The entire excerpt is well worth reading, but the following part of the excerpt is particularly interesting. It involves an Enron management crisis meeting in late October 2001 as public revelations of Enron’s off-balance sheet partnerships began making Enron’s bank creditors extremely nervous. At the outset of the meeting, Greg Whalley, Enron’s chief operating officer, fired Andrew Fastow as Enron’s chief financial officer and replaced him with Jeff McMahon, who Fastow had canned as Enron’s treasurer a year and a half earlier after McMahon had objected to then Enron CEO Jeff Skilling about Fastow’s conflict of interest in managing the partnerships:
The men made their way to a tiny conference room upstairs, crowding around an oblong table. Fifteen minutes later, Whalley blew into the room.
“O.K., let’s get going,” he said. “Let’s start with the organization first.”
Whalley shot a look at Fastow, pointing at him.
“Andy,” he said rapidly. “As we discussed, you’re no longer C.F.O., effective right now.”
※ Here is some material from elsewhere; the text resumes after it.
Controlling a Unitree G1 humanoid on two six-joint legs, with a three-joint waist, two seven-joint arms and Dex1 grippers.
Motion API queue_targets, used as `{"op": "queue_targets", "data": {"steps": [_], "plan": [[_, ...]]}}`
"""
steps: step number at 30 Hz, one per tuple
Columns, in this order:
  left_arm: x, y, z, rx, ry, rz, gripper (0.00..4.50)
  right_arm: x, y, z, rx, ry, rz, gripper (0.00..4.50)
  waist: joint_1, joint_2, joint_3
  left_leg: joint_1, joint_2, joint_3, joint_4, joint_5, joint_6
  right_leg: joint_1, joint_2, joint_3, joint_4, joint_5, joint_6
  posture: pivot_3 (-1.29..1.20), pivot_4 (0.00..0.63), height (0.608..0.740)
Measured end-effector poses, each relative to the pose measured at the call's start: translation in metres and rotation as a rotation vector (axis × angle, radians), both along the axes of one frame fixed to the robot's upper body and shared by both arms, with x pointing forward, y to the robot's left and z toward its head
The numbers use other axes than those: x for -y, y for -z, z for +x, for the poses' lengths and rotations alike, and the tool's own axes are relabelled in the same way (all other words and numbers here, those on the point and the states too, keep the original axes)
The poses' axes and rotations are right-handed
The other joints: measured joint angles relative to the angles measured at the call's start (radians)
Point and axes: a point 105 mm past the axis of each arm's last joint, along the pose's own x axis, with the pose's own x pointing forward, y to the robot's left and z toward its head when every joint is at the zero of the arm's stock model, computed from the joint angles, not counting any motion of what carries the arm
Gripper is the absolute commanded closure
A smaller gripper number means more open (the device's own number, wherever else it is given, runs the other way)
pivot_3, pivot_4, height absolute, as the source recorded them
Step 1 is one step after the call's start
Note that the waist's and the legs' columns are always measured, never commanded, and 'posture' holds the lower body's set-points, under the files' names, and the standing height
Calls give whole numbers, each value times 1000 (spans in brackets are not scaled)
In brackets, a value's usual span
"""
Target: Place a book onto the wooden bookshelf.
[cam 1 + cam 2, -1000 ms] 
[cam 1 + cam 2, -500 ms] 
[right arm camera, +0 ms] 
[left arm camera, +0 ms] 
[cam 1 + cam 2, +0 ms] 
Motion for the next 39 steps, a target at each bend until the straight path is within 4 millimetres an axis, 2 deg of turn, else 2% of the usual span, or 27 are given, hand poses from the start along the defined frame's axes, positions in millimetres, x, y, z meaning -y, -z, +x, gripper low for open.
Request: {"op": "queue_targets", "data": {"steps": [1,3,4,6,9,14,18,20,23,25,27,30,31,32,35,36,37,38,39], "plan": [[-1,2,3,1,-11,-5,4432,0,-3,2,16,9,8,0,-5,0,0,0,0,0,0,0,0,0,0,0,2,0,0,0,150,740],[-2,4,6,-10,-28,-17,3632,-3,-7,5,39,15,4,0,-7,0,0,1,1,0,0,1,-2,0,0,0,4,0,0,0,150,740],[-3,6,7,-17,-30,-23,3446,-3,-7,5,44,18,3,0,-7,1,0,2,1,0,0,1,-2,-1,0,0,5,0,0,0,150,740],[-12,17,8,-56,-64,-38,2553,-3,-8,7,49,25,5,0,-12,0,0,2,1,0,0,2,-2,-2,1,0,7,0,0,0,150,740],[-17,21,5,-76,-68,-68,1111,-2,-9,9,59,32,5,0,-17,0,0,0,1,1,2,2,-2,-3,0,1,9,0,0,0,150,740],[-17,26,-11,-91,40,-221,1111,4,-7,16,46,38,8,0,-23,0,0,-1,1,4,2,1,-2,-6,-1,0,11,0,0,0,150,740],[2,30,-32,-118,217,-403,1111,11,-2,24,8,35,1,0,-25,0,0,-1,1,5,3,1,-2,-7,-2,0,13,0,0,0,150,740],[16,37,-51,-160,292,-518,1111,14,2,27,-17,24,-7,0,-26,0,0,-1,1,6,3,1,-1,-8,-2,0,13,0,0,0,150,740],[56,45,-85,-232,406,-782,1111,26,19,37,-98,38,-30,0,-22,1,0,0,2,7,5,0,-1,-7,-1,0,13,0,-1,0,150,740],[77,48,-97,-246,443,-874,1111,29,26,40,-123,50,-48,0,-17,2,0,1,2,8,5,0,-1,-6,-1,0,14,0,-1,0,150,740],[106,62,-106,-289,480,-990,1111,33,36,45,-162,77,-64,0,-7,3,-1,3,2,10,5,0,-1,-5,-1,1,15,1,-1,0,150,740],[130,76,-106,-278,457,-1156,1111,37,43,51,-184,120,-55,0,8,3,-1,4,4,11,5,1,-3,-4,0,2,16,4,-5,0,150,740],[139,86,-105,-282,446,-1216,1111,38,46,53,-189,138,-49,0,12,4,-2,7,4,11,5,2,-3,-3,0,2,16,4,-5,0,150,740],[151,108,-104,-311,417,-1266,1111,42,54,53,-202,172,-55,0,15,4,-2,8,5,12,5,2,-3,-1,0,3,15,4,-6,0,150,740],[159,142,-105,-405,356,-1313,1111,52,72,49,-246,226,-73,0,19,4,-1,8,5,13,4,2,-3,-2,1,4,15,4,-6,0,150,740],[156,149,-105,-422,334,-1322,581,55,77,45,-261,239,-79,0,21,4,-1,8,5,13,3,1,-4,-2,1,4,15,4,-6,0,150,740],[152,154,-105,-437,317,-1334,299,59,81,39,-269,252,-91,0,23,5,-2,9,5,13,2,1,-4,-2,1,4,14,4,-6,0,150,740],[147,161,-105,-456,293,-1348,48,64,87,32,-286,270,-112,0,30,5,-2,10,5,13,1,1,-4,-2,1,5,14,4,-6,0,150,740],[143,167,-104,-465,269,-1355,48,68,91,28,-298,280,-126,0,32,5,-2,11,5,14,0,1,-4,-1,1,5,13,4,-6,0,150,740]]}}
Fastow’s face fell. “Wait …”
Ignoring Fastow, Whalley swept his arm across the table, pointing at [former Enron treasuerer Jeff] McMahon.
“Jeff, you’re now C.F.O.”What was that? McMahon wasn’t sure he heard Whalley correctly.
“Excuse me?” McMahon said. “I’m C.F.O.?”
“Yes, you’re C.F.O.”McMahon glanced across the table. Fastow was shaking his head, looking shocked. The moment was surreal.
“Wait a minute!” Fastow sputtered. “That was not my understanding of the deal!”
Whalley held up a hand. “Andy,” he said, “I don’t know the legal stuff. You get with Ken and work it out.”That was it. Whalley turned away from Fastow.